In the records below, find the line that contains "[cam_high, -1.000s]". Retype that line and all the lines after it through the end, leaving out the pictures.

--- PROVIDED MATERIAL Enclosed Below ---

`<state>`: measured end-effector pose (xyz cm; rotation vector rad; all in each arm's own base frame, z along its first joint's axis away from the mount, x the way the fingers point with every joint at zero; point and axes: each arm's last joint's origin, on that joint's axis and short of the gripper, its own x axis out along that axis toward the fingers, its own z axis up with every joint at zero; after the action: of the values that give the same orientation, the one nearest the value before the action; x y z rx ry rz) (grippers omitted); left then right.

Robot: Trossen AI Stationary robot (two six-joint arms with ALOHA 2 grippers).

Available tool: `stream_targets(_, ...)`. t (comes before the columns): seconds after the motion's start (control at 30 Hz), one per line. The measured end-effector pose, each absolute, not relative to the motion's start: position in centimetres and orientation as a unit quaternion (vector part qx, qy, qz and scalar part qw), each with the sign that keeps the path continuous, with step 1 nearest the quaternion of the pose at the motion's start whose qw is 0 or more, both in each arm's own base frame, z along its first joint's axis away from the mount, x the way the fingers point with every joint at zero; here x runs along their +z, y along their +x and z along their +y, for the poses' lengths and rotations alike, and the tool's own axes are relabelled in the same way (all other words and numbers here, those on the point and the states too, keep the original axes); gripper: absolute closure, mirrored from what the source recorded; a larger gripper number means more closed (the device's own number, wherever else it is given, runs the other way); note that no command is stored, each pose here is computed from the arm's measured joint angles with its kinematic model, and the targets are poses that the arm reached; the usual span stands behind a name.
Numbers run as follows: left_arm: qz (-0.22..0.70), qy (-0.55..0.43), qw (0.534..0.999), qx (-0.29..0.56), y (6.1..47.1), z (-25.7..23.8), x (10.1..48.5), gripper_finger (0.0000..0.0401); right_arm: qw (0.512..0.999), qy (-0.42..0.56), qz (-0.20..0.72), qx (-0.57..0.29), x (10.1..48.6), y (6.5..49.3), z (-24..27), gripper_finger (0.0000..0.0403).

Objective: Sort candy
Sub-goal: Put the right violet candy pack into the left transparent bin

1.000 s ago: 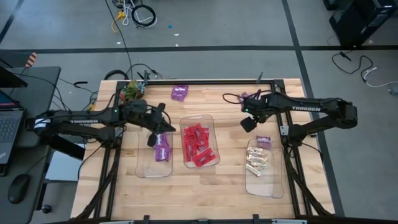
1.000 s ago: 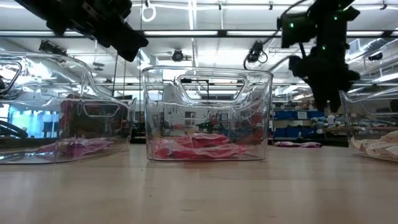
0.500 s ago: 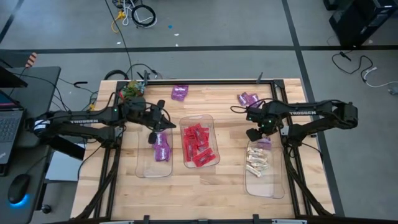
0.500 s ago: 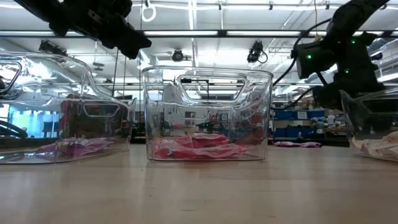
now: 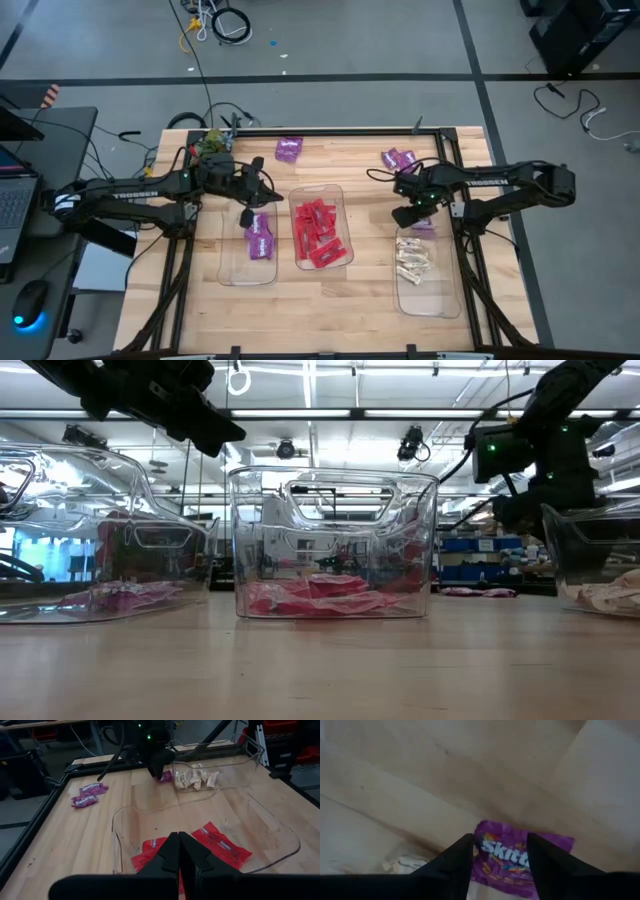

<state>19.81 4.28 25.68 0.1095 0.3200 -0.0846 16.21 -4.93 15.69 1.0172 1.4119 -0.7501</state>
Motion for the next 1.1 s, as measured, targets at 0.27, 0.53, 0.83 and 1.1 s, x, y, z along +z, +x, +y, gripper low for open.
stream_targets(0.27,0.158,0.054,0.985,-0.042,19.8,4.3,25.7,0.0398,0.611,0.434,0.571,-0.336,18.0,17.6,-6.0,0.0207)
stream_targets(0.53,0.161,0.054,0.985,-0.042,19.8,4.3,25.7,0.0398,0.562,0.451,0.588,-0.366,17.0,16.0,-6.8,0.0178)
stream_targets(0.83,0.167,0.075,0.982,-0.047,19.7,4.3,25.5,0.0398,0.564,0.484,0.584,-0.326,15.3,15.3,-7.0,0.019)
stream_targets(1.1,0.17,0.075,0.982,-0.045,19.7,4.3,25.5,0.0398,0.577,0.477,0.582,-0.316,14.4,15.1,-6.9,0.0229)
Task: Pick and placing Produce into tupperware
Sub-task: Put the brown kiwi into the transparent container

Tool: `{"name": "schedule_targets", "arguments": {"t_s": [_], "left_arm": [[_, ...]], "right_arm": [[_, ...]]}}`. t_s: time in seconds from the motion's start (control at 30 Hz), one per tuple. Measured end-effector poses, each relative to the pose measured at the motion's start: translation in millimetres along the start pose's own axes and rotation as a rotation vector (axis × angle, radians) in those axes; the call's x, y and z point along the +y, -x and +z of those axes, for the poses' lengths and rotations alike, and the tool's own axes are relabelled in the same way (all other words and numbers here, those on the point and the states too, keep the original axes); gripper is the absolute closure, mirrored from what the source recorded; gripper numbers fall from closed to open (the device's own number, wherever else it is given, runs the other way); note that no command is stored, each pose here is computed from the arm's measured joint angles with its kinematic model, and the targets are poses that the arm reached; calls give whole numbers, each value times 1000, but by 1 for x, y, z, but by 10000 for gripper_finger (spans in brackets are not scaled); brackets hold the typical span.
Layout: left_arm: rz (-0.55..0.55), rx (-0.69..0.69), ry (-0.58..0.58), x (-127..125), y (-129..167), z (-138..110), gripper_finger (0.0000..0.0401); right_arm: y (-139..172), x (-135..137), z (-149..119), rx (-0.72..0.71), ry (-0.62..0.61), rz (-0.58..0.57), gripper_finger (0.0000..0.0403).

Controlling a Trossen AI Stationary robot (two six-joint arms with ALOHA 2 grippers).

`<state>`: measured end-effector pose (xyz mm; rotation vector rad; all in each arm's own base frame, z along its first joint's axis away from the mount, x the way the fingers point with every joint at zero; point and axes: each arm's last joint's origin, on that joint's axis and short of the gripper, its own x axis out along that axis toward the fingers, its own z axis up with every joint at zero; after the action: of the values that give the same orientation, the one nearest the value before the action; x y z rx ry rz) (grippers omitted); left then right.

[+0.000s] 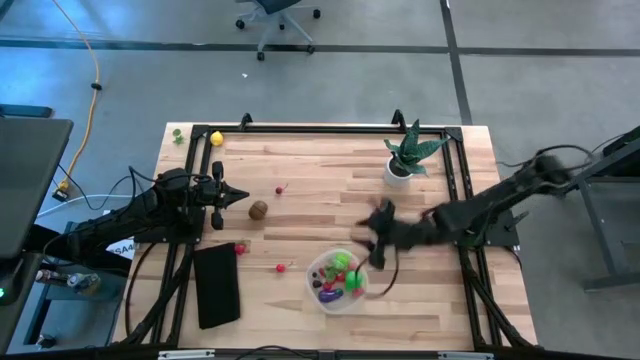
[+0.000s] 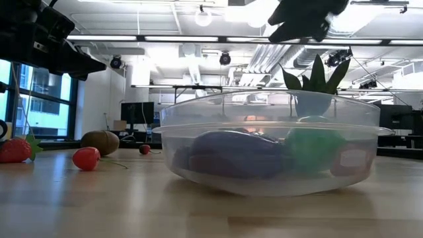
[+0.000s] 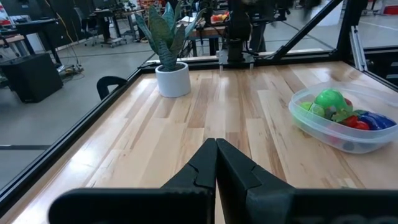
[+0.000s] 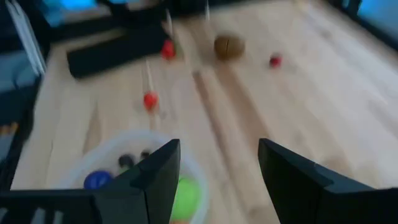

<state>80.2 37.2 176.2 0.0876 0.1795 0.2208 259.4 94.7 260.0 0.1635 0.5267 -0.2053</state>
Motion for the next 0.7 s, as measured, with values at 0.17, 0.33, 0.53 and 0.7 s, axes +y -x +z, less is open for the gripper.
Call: {"name": "schedule_targets", "arguments": {"t_s": [0.17, 0.33, 0.53, 0.7], "left_arm": [[0, 0, 0, 0, 0, 0, 400], [0, 0, 0, 0, 0, 0, 400], [0, 0, 0, 0, 0, 0, 400], [0, 0, 0, 0, 0, 0, 400]], "right_arm": [[13, -57, 1, -88, 70, 34, 203], [28, -89, 4, -118, 193, 62, 246], [46, -100, 3, -100, 245, 89, 311], [53, -101, -5, -30, 230, 99, 350]]}}
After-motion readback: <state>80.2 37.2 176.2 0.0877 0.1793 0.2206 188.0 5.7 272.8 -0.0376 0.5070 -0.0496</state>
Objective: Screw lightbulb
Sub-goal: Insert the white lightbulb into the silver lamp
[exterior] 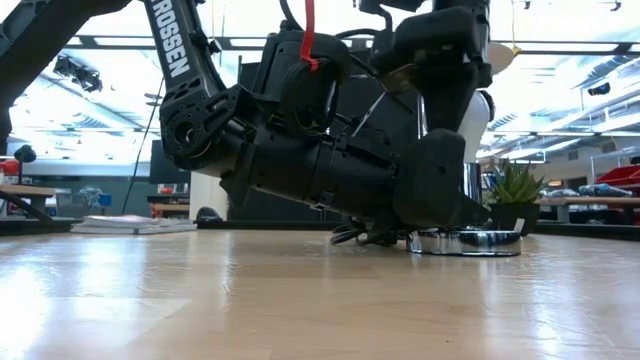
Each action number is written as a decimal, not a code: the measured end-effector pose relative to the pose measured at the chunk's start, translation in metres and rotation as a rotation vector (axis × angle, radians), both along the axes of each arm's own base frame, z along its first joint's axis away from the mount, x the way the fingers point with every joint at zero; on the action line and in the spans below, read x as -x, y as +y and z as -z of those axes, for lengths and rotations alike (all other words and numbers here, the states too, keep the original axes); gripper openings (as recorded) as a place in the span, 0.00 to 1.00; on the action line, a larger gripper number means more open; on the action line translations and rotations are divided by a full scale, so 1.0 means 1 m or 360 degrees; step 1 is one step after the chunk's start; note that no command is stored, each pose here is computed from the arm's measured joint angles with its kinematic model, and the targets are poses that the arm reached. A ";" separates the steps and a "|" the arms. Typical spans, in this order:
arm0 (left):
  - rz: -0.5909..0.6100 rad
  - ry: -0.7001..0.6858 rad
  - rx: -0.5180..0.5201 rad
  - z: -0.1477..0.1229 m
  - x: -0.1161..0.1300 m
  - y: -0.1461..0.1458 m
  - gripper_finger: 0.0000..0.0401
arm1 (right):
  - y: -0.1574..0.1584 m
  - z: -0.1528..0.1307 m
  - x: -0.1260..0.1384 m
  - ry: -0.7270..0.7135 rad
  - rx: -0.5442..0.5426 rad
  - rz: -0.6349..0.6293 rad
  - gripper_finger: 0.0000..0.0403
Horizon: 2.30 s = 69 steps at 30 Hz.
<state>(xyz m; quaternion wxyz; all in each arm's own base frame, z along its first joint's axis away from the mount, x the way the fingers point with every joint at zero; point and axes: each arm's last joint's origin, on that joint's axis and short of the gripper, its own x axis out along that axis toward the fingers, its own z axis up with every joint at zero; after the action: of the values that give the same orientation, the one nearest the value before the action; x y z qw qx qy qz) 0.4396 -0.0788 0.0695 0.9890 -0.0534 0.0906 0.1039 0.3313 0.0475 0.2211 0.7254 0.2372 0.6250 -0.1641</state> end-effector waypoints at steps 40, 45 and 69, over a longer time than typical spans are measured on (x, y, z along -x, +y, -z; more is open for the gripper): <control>0.0001 -0.0003 0.0002 0.000 0.000 0.000 0.49 | 0.005 -0.031 -0.002 -0.0112 0.0384 -0.2422 0.82; 0.0003 -0.0003 0.0001 0.000 0.000 0.000 0.49 | 0.006 -0.020 -0.002 -0.0144 0.0365 -0.2418 0.76; 0.0007 0.0002 -0.0002 0.000 0.000 0.000 0.49 | 0.005 -0.015 -0.002 -0.0063 0.0245 -0.1505 0.67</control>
<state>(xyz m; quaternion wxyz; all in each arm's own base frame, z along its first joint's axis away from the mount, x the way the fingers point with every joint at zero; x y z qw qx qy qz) 0.4395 -0.0787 0.0694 0.9892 -0.0524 0.0913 0.1018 0.3328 0.0528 0.2357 0.7477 -0.1244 0.6365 0.1426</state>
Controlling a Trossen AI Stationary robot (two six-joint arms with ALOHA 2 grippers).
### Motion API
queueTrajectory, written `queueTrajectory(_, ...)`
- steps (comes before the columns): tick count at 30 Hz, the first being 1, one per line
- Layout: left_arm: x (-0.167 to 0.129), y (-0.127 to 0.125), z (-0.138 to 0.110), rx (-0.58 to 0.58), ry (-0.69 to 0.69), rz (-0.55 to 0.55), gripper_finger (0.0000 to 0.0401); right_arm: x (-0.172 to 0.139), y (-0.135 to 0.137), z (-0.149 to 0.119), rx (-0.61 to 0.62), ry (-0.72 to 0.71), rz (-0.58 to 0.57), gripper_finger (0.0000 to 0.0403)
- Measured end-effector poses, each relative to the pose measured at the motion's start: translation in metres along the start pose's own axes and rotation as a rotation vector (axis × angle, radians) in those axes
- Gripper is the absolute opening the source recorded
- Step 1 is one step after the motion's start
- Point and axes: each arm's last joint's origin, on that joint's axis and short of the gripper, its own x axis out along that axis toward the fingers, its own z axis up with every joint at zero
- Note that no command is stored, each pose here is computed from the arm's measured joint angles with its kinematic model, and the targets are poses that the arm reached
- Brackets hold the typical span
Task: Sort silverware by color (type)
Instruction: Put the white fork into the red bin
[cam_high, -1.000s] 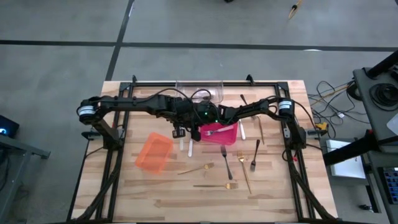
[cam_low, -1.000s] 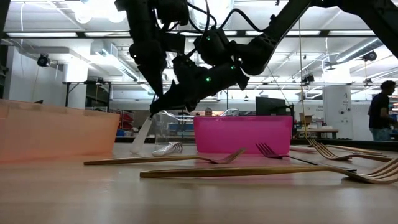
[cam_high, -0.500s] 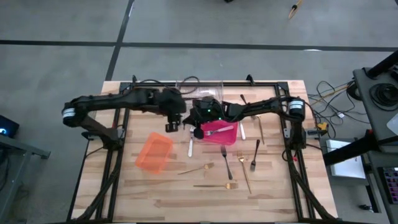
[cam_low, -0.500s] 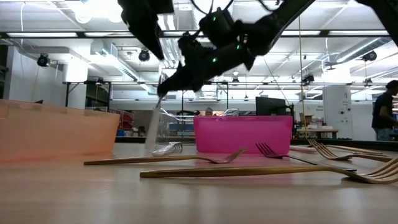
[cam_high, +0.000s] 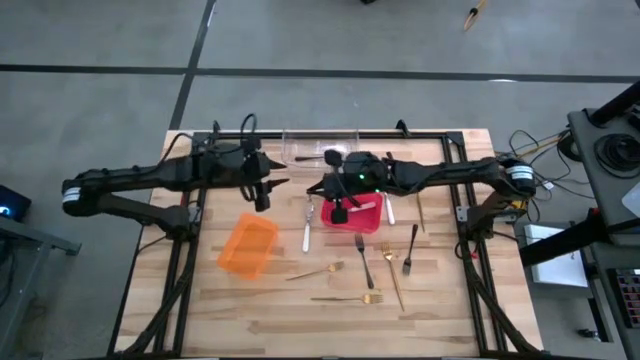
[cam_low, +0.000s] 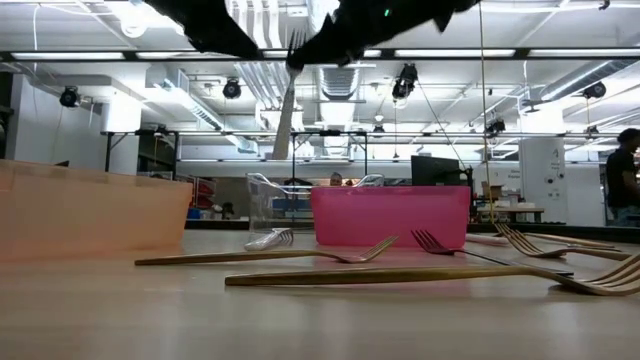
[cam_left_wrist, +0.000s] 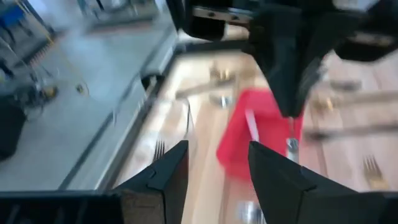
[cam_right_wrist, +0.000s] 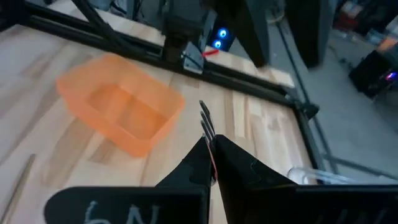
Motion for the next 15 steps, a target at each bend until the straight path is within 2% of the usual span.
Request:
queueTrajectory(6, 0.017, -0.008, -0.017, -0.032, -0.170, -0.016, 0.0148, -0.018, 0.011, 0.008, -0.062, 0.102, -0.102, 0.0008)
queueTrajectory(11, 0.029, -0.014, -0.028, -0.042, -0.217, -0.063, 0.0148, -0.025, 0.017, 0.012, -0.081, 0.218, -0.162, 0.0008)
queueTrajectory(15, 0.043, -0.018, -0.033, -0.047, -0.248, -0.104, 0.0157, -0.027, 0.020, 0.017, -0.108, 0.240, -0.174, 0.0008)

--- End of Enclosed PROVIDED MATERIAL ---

RESPONSE AREA:
[cam_high, -1.000s] 
[cam_low, -1.000s] 
[cam_high, -0.500s] 
[cam_low, -0.500s] 
[cam_high, +0.000s] 
[cam_low, +0.000s] 
[cam_left_wrist, +0.000s] 
[cam_right_wrist, +0.000s] 
Motion for the next 15 steps, a target at each bend until the straight path is within 2% of the usual span.
Request:
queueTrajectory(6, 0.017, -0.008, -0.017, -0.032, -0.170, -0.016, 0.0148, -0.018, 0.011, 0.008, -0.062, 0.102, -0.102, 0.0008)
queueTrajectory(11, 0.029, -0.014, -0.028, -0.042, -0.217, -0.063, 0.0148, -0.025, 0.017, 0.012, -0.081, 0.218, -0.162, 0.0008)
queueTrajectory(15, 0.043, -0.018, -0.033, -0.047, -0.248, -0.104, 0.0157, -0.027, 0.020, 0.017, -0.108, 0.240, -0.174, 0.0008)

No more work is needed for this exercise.